* Problem requirements
A faithful copy of the whole listing is required.

• • •

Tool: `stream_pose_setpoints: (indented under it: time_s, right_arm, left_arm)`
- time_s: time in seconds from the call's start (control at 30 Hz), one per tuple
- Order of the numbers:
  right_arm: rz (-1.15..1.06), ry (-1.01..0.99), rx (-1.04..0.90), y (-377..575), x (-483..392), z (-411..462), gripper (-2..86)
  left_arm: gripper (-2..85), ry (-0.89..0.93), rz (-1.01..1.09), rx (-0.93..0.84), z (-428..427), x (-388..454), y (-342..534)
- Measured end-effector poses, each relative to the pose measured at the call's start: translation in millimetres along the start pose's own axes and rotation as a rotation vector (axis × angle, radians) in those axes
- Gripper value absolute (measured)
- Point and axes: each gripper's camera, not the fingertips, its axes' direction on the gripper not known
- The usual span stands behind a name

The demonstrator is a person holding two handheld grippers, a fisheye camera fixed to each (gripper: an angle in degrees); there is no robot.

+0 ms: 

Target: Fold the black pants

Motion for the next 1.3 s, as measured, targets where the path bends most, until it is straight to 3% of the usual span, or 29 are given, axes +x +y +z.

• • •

* Solution to this exercise
Tool: `stream_pose_setpoints: (indented under it: time_s, right_arm, left_arm)`
- time_s: time in seconds from the call's start (control at 30 Hz), one per tuple
- Order of the numbers:
  right_arm: rz (-1.15..1.06), ry (-1.01..0.99), rx (-1.04..0.90), y (-377..575), x (-483..392), z (-411..462), gripper (-2..86)
  left_arm: gripper (-2..85), ry (-0.89..0.93), rz (-1.01..1.09), rx (-0.93..0.84), z (-428..427), x (-388..454), y (-342..534)
- Measured end-effector poses, each relative to the pose measured at the call's start: translation in millimetres along the start pose's own axes and rotation as a rotation vector (axis × angle, radians) in those axes
- Gripper value absolute (measured)
- Point and axes: each gripper's camera, not the fingertips, its axes' direction on the gripper not known
- The usual span stands behind a name

The demonstrator is a person holding two handheld grippers, a fisheye camera fixed to each (gripper: an angle in degrees); there is no robot.

+0 ms: 

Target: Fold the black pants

Motion for the next 1.3 s, as measured, targets where the path bends most, until it is straight to 3% of the usual span, or 29 are given, axes +x +y +z.

Nothing further remains in the output.